W3bbo wrote:
...but I was under the impression .NET Application Assemblies (.exes) were portable, the only thing that mattered being the JIT-C program on the client.
They are. It's just that, for backwards compatibility with Windows 9x, NT 4.0 and 2000, Microsoft chose to reuse the existing executable format, making it very easy for existing programs to naively load .NET programs. The way the loading works is a kludge: the executable's import table refers to _CorExeMain in mscoree.dll (_CorDllMain for /t:library), then the start address in the executable header is set to point to that address in the import address table. At launch time, the loader loads mscoree.dll, fills in the address of _CorExeMain in the IAT, then jumps to the start address - which is now just a jump instruction to the start of _CorExeMain.
There are some clever tricks in .NET 2.0 to ensure that, if appropriate, the executable ends up loaded in a 64-bit process.
For Compact Framework, an executable is still marked as being for the x86 processor family and using the Windows GUI (or console) subsystem. I'm not quite sure how that works. Presumably the loader's been patched to anticipate it and recognise the executable properly.
W3bbo wrote:
But if the .exe is in PE format, how do you run these under MONO on UNIX or Mac?

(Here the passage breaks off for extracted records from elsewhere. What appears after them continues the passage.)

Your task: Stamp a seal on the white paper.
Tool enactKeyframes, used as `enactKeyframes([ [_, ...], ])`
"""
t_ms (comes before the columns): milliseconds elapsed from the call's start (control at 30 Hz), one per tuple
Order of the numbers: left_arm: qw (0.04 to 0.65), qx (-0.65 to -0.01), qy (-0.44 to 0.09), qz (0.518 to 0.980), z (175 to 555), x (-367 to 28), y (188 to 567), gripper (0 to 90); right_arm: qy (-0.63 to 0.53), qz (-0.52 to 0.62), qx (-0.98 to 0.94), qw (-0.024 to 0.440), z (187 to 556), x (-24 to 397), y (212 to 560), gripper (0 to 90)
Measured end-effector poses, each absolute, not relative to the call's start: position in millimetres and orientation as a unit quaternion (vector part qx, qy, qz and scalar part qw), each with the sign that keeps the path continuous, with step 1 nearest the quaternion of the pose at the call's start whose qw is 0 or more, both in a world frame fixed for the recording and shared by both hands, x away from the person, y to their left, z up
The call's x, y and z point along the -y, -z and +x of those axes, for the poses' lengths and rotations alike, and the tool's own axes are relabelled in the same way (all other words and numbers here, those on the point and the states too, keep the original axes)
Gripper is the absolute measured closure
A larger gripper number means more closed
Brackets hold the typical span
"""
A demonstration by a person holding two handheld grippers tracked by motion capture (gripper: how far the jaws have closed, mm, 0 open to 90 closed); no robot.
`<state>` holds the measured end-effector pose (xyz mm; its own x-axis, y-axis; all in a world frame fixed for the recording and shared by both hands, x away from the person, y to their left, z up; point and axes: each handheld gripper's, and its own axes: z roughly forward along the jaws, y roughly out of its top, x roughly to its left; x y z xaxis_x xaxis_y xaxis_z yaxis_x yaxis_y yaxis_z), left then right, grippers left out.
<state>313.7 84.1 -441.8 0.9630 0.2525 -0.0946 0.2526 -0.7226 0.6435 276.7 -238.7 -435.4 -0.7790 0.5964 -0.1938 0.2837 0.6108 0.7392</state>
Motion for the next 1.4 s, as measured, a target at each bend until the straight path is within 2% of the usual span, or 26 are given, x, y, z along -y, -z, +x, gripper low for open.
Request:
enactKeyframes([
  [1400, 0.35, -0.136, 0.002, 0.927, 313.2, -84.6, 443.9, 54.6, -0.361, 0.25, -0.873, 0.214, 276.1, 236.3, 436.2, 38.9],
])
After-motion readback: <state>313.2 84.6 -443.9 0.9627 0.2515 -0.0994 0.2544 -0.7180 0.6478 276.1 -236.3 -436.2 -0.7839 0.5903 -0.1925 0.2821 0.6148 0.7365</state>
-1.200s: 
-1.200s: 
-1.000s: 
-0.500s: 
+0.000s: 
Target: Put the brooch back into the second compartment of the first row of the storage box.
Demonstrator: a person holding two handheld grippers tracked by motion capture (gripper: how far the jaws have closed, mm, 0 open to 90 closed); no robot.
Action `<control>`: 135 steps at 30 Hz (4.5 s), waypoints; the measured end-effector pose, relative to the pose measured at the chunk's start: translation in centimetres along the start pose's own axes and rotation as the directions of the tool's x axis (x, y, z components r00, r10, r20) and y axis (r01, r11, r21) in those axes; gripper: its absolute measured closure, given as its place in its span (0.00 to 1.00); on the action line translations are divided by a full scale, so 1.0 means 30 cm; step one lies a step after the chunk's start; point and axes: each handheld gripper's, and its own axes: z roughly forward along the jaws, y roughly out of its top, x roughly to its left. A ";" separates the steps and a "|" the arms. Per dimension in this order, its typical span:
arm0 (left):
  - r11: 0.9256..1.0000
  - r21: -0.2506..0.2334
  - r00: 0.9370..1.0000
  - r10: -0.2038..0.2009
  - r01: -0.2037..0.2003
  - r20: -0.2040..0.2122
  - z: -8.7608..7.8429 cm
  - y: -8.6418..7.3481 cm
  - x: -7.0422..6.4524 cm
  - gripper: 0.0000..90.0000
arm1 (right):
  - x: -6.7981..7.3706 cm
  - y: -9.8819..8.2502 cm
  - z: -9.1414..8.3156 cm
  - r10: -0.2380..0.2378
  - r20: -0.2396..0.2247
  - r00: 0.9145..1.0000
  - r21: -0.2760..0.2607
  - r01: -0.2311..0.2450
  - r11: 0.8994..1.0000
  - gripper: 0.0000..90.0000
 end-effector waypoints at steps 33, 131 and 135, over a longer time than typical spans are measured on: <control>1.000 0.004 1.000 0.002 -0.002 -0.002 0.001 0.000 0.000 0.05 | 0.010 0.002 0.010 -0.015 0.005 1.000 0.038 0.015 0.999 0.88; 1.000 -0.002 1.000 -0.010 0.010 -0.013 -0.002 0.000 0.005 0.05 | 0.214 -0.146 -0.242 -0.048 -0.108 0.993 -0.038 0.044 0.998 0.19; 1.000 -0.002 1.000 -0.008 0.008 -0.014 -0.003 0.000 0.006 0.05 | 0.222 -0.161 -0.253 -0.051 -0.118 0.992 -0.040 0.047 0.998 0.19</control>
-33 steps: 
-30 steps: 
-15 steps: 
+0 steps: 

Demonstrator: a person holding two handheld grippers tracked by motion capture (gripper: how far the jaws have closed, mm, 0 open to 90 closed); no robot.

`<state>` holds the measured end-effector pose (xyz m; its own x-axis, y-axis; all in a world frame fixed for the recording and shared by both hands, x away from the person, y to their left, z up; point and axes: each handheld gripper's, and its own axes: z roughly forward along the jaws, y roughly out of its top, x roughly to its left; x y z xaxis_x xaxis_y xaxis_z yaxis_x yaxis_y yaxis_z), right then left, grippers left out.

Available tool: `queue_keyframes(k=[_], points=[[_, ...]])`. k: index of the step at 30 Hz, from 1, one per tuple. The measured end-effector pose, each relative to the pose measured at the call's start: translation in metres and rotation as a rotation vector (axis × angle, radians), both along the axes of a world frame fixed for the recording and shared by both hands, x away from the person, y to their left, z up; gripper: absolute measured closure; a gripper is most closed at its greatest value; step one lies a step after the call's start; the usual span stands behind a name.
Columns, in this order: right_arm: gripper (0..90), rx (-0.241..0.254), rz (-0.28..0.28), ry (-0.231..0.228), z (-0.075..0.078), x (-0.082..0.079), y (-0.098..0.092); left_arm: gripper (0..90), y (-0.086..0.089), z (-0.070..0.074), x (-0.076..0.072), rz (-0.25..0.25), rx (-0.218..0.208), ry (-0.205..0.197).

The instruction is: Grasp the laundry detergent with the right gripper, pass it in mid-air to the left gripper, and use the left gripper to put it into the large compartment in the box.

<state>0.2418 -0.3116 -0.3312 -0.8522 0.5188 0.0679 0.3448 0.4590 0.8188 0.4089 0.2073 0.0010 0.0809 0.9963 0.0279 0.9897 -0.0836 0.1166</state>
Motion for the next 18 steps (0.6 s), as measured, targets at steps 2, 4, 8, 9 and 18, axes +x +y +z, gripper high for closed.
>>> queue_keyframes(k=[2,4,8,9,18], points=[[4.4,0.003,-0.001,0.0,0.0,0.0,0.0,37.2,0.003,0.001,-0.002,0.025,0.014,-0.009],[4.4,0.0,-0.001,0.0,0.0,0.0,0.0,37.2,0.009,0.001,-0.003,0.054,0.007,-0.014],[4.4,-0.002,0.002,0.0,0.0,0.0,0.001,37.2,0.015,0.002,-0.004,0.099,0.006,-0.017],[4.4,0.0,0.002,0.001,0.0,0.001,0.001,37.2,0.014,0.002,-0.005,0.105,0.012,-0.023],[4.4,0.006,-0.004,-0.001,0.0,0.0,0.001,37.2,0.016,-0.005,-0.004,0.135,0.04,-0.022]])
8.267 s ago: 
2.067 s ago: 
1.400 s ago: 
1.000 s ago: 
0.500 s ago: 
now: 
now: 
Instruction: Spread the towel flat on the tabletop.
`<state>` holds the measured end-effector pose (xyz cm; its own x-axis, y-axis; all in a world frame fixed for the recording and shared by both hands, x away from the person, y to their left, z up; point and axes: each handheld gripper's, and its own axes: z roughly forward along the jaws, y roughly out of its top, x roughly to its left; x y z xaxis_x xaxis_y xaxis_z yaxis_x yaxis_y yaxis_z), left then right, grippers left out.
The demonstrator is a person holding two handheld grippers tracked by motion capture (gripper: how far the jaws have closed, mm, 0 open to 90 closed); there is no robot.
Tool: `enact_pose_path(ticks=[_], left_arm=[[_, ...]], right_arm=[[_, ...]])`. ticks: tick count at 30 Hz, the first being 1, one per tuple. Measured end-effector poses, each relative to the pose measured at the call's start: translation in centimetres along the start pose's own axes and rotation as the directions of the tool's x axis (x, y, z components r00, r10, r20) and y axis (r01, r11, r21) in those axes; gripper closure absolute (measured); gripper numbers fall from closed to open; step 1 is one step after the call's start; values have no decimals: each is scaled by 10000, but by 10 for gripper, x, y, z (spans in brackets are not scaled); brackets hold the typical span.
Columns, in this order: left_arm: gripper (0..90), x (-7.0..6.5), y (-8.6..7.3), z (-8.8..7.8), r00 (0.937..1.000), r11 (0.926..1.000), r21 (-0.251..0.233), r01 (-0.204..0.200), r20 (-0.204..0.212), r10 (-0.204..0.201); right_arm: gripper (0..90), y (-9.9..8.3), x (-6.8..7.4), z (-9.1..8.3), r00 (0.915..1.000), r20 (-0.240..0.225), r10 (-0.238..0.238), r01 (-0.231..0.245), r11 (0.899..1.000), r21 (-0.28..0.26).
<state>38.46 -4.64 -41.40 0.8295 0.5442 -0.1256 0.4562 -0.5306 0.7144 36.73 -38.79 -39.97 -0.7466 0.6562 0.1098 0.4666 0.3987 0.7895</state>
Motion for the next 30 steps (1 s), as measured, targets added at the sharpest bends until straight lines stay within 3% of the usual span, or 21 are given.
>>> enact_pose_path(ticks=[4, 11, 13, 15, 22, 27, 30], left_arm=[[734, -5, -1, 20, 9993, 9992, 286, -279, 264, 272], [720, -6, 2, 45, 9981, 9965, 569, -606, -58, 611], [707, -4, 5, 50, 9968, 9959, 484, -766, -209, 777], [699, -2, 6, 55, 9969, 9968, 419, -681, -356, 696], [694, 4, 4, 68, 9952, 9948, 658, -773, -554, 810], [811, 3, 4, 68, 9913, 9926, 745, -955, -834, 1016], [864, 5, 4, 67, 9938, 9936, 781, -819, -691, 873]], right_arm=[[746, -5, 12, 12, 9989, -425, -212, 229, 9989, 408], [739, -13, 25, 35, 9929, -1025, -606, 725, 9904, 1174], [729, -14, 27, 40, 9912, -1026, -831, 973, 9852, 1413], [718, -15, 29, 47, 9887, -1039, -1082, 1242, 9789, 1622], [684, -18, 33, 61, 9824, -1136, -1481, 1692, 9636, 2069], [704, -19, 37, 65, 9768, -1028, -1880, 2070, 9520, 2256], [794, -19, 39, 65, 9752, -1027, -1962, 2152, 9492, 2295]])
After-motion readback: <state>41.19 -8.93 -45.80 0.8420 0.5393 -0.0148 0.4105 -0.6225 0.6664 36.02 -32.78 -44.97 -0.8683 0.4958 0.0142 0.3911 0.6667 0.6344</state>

By running the mono executable, passing the .exe as the first command line argument. Presumably the OS loaders and shells have not been modified to recognise PE format executables natively.
W3bbo wrote:
...unless MONO recognises the header or something?
You could, of course, register the .exe extension with whatever shell you're using, to make it launch mono passing the .exe name as a command line argument.